**Task objective**
Find the line with "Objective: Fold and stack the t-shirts" in the records below. Output exactly from there until after the line with "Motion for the", without pictures.
+++ Data to use +++
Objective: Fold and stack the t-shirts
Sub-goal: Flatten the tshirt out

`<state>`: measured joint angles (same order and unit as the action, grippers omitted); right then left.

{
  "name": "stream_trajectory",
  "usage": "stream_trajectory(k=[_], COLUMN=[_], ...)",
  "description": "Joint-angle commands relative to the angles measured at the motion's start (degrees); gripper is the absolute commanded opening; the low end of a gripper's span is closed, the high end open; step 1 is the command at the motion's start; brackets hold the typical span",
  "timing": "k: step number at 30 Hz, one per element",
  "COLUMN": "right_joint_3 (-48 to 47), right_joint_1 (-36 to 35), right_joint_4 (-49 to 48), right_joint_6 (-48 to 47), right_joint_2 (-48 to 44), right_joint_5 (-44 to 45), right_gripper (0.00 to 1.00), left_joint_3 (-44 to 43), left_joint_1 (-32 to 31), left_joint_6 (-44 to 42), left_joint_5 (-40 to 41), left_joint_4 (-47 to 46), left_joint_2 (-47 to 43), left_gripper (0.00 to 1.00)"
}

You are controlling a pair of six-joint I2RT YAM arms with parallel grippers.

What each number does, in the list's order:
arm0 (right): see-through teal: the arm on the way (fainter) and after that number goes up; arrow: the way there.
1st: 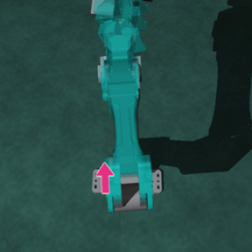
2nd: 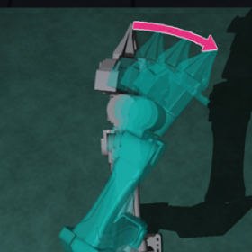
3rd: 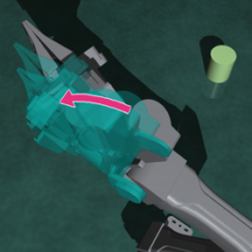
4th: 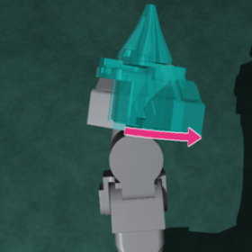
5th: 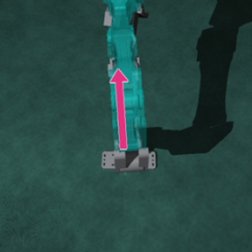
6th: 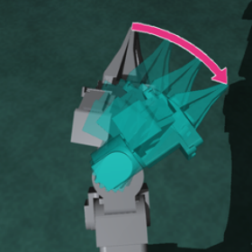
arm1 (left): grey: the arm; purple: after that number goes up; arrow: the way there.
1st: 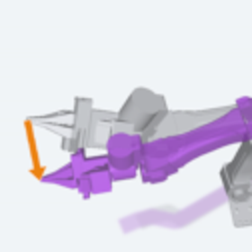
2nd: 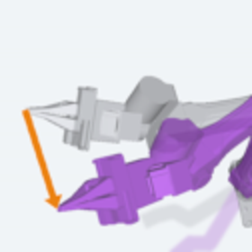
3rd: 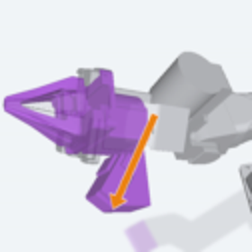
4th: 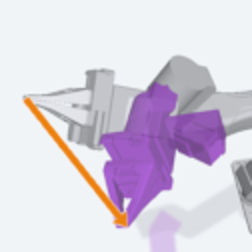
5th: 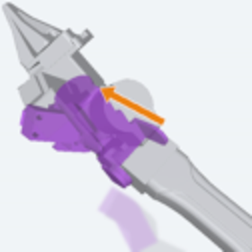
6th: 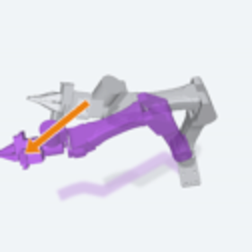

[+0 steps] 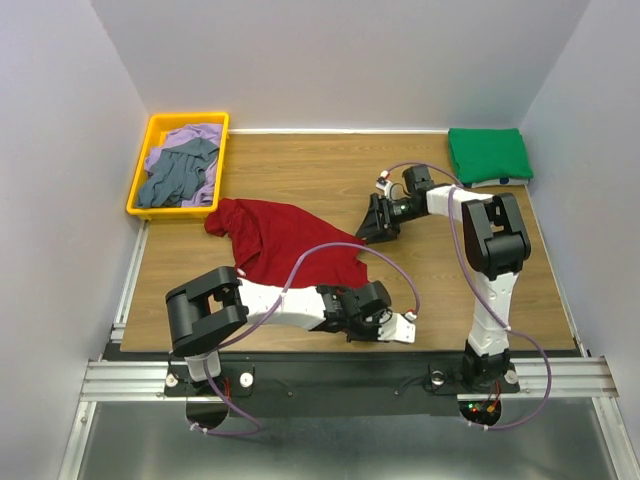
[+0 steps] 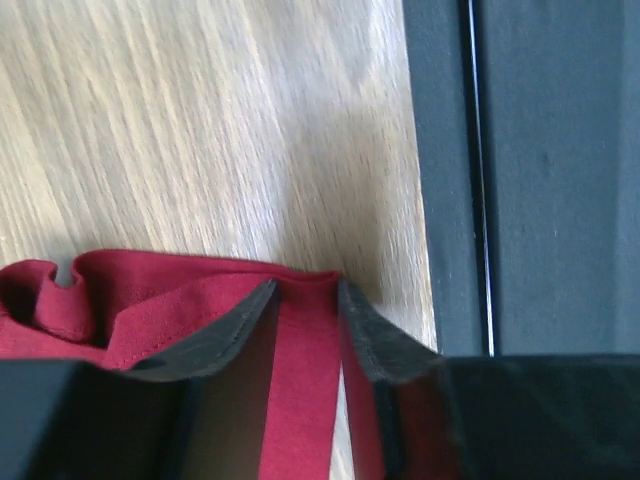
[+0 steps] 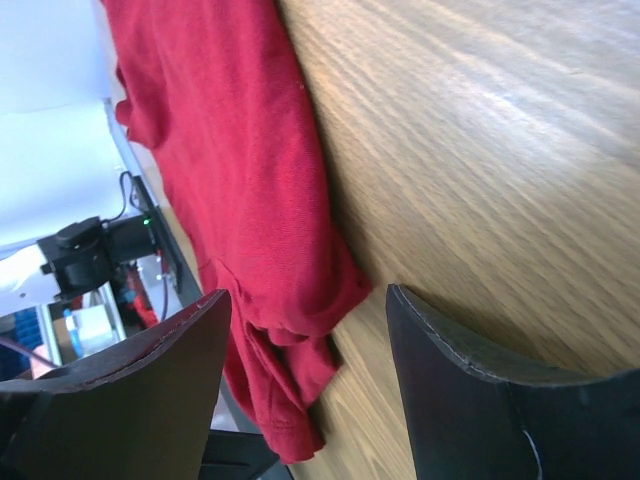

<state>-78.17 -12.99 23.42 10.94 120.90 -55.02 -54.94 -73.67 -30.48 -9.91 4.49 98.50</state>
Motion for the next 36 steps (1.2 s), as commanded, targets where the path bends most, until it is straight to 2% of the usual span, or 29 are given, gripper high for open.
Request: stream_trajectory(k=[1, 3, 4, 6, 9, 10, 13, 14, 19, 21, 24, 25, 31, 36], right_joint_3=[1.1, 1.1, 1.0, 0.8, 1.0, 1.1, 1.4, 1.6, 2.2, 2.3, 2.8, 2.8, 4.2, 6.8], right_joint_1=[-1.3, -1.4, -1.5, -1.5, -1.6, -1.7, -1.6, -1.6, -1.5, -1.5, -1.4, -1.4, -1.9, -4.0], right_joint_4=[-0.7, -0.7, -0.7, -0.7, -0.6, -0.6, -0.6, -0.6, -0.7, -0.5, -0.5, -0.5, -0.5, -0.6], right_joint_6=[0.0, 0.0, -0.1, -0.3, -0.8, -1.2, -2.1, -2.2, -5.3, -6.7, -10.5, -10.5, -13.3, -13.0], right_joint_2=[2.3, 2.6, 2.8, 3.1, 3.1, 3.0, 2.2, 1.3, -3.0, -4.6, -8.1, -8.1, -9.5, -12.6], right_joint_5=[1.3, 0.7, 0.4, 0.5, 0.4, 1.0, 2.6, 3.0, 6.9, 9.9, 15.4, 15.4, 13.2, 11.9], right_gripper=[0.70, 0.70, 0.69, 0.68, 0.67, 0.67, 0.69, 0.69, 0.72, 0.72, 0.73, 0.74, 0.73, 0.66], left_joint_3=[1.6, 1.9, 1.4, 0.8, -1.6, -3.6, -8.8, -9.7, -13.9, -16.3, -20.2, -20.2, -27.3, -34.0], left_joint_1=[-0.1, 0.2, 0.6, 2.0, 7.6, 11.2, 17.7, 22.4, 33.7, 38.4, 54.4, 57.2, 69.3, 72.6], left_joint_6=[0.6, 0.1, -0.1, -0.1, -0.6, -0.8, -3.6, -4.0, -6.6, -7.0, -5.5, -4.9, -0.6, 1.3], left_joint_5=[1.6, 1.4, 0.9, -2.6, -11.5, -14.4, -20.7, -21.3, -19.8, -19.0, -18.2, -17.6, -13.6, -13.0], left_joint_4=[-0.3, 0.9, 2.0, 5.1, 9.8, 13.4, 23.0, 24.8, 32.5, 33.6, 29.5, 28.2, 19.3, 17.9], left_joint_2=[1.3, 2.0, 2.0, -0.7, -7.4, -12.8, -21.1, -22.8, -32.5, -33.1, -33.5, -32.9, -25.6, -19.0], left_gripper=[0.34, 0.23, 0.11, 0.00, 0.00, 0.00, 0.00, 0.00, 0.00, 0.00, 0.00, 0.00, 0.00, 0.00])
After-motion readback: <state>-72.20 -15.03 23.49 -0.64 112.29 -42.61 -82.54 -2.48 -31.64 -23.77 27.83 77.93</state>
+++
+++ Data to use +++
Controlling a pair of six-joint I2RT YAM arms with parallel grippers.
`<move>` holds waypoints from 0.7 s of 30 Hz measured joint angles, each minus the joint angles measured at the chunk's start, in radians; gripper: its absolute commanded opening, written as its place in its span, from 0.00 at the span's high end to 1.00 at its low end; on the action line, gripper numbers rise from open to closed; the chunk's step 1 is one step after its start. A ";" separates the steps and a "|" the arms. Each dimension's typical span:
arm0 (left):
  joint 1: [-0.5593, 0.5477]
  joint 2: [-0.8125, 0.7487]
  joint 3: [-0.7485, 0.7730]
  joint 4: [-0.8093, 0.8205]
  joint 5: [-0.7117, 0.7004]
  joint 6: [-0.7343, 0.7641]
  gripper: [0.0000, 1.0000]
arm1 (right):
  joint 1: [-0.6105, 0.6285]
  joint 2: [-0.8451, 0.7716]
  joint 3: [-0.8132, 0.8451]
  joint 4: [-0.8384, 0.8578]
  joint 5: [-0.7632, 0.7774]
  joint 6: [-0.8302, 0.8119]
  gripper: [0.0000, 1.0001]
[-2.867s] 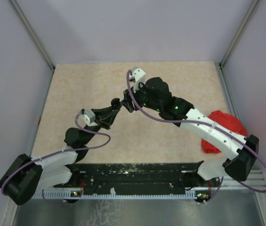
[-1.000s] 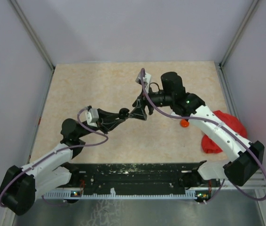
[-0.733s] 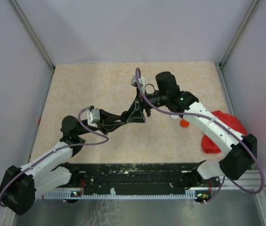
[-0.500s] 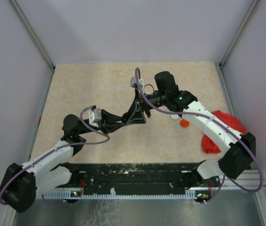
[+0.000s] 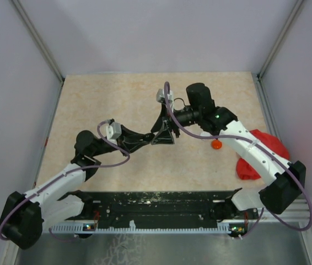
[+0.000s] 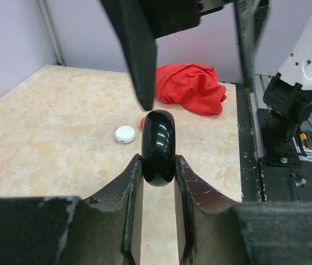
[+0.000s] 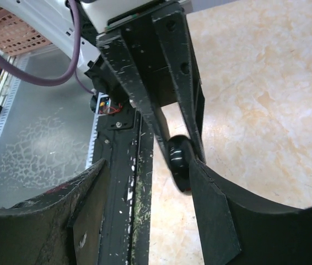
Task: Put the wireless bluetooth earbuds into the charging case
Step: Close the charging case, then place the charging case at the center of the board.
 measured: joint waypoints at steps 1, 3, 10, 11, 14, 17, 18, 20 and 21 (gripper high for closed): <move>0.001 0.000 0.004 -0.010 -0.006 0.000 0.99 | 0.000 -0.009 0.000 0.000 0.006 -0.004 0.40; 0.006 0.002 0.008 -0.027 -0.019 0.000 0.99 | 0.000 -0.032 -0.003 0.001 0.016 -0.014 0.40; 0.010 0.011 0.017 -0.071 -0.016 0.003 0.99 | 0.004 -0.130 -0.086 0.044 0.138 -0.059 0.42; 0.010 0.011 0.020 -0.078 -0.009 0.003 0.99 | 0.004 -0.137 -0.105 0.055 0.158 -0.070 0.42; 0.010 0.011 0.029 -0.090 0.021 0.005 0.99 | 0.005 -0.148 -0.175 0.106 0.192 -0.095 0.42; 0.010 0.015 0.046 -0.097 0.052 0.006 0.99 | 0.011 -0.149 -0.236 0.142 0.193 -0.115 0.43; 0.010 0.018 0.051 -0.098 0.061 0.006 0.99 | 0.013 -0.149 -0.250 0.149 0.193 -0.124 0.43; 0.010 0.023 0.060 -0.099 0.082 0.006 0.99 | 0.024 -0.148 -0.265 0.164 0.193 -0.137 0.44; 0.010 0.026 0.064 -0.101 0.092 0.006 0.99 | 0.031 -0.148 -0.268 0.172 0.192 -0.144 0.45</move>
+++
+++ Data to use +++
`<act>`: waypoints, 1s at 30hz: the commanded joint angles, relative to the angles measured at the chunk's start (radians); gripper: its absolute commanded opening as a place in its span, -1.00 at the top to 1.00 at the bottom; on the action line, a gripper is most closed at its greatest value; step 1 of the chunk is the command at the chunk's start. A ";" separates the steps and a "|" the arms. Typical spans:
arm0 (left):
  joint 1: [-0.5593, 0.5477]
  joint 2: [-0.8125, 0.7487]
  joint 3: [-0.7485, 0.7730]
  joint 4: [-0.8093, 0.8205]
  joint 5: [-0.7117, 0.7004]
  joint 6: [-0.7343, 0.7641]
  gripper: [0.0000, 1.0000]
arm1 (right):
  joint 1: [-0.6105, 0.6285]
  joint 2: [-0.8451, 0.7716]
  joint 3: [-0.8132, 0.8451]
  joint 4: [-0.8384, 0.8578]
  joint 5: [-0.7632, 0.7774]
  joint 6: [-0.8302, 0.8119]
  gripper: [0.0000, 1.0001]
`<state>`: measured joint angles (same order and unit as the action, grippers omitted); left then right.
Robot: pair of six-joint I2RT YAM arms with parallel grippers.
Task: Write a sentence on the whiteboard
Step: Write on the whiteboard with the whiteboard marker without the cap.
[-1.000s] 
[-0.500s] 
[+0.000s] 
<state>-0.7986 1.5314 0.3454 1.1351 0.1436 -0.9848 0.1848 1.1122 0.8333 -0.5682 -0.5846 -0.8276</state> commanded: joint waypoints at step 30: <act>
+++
**Answer to this exercise**
Objective: Fold and stack the t-shirts
Sub-goal: Flatten the tshirt out

`<state>`: measured joint angles (same order and unit as the action, grippers omitted); right then left.

{
  "name": "stream_trajectory",
  "usage": "stream_trajectory(k=[_], COLUMN=[_], ...)",
  "description": "Joint-angle commands relative to the angles measured at the motion's start (degrees); gripper is the absolute commanded opening; the low end of a gripper's span is closed, the high end open; step 1 is the command at the motion's start; brackets hold the typical span",
  "timing": "k: step number at 30 Hz, one per element",
  "COLUMN": "right_joint_3 (-48 to 47), right_joint_1 (-36 to 35), right_joint_4 (-49 to 48), right_joint_6 (-48 to 47), right_joint_2 (-48 to 44), right_joint_5 (-44 to 45), right_gripper (0.00 to 1.00), left_joint_3 (-44 to 43), left_joint_1 (-32 to 31), left_joint_6 (-44 to 42), left_joint_5 (-40 to 41), left_joint_4 (-47 to 46), left_joint_2 (-47 to 43), left_gripper (0.00 to 1.00)"
}

You are controlling a pair of six-joint I2RT YAM arms with parallel grippers.

What each number does, in the list's order:
arm0 (right): see-through teal: the arm on the way (fainter) and after that number goes up; arrow: the way there.
1st: 
2nd: 
3rd: 
4th: 
5th: 
6th: 
arm1 (left): grey: the arm; purple: after that number goes up; arrow: the way there.
1st: 
2nd: 
3rd: 
4th: 
5th: 
6th: 

[+0 steps] 
[+0 steps] 
[+0 steps] 

<state>-78.17 -12.99 23.42 10.94 120.90 -55.02 -54.94 -73.67 -30.48 -9.91 4.49 98.50</state>
Motion for the next 36 steps (1.2 s), as commanded, targets where the path bends most, until it is straight to 2% of the usual span, or 29 are given, gripper high for open.

Nothing else belongs to this exercise.